- _What is expected_
The answer must be a single number: how many lines of the records below hold the word "metal".

(Stored dataset items)

§ §

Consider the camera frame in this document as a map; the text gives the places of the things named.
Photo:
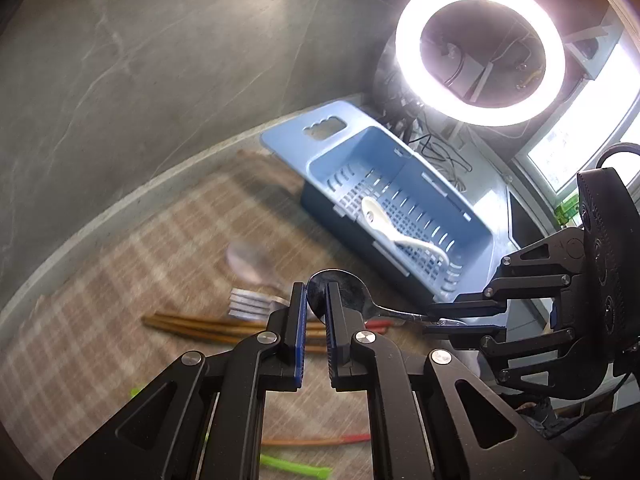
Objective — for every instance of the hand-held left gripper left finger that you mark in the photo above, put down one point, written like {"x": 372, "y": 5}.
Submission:
{"x": 299, "y": 340}

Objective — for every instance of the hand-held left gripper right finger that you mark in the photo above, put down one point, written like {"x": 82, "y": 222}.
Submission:
{"x": 331, "y": 340}

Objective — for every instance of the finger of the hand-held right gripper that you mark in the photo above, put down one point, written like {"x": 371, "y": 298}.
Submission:
{"x": 530, "y": 355}
{"x": 530, "y": 280}

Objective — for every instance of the metal spoon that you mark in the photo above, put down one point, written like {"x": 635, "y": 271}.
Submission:
{"x": 350, "y": 290}

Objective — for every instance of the metal fork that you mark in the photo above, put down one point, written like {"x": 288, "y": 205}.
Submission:
{"x": 247, "y": 305}

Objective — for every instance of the green plastic spoon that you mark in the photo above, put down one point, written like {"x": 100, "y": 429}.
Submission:
{"x": 300, "y": 467}

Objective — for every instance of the white ceramic spoon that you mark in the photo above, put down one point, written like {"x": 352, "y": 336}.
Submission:
{"x": 372, "y": 210}

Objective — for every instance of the blue plastic utensil basket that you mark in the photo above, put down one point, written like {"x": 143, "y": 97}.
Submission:
{"x": 380, "y": 155}

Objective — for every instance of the small green object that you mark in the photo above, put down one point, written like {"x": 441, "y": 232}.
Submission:
{"x": 567, "y": 210}

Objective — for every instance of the clear plastic spoon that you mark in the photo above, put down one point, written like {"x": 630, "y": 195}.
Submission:
{"x": 247, "y": 260}

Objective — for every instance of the window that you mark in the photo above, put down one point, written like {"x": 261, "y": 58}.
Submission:
{"x": 590, "y": 140}

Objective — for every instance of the plaid table mat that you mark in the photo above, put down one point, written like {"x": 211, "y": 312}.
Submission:
{"x": 125, "y": 270}

§ §

- _Written solution_
2